Work required: From the records below, extract only the lines running from the line with "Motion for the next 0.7" to the line with "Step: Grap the", both lines included, reproducing them exactly.

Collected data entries
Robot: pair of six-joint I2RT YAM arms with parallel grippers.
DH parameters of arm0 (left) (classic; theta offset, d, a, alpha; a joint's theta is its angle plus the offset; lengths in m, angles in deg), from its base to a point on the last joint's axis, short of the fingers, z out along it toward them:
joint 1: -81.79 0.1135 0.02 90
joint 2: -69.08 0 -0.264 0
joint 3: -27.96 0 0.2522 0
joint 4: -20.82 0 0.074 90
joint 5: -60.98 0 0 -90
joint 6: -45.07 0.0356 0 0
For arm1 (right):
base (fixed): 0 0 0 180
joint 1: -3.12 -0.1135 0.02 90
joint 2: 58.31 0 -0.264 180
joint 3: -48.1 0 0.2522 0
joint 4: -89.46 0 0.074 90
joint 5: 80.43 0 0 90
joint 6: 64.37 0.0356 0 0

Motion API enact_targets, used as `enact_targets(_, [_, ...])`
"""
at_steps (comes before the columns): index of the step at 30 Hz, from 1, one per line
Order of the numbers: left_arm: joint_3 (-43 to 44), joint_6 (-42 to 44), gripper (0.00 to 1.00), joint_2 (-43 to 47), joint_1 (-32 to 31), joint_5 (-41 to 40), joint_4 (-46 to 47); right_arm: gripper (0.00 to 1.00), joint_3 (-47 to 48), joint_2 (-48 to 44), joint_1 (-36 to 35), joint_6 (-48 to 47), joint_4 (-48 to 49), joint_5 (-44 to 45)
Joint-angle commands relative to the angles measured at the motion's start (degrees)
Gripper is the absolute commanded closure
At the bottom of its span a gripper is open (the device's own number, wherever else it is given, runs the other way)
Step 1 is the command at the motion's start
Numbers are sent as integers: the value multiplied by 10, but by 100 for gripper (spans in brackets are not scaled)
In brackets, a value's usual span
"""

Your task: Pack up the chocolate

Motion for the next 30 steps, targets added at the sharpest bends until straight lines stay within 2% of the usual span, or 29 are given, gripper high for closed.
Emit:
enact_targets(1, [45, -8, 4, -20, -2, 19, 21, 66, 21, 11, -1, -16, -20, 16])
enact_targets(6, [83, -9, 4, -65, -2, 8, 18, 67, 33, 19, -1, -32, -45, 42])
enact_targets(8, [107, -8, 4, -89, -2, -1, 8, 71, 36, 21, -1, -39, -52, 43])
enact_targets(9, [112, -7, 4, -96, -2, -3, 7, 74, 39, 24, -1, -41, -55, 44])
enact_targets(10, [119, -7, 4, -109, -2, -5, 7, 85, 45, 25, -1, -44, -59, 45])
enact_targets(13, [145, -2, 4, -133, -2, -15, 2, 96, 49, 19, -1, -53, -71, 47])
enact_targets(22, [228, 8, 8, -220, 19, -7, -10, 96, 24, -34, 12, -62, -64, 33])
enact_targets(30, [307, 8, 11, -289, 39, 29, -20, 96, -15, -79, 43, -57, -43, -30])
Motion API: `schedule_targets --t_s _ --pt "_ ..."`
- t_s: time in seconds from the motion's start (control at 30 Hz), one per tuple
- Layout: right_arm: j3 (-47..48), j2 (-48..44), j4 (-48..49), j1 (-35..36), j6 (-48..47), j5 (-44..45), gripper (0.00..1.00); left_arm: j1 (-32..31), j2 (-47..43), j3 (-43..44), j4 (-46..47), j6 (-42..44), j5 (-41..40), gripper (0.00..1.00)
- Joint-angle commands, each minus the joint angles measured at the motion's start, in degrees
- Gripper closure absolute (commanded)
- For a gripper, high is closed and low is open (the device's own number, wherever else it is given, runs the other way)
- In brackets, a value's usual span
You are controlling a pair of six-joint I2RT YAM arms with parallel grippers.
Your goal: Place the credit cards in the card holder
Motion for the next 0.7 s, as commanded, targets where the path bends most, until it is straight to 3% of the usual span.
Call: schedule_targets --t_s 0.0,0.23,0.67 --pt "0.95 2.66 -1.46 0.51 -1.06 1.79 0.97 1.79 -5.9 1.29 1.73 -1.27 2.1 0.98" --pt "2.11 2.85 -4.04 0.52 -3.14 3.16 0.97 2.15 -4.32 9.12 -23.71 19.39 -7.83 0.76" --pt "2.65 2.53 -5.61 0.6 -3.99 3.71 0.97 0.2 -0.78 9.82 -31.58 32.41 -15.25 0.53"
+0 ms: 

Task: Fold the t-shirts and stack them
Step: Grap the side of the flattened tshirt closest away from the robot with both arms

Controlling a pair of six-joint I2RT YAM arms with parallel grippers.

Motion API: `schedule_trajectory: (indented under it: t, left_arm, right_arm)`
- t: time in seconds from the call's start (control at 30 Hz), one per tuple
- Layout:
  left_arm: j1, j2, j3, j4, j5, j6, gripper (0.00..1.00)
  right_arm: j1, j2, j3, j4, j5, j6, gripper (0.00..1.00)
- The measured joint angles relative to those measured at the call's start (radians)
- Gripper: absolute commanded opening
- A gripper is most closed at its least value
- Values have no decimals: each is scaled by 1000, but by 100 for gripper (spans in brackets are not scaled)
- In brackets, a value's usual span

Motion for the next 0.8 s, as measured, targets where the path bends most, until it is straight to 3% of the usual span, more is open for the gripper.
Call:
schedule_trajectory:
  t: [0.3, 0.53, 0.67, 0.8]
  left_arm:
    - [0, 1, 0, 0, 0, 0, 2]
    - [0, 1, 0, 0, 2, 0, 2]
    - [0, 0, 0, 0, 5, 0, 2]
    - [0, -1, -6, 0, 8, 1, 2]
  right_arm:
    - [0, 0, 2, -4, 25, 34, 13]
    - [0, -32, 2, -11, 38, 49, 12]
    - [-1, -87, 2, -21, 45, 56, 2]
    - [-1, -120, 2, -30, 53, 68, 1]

Solved problem:
Motion for the next 0.7 s, as commanded, targets where the path bends most, until it is straight to 3% of the usual span.
Call: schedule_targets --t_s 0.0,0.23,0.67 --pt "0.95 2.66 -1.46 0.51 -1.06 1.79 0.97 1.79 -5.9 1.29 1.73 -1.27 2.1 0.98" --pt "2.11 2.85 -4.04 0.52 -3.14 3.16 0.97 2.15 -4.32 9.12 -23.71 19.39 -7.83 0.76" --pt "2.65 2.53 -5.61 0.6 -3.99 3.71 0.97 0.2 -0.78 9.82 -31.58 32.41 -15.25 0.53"
+0 ms: 

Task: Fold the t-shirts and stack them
Step: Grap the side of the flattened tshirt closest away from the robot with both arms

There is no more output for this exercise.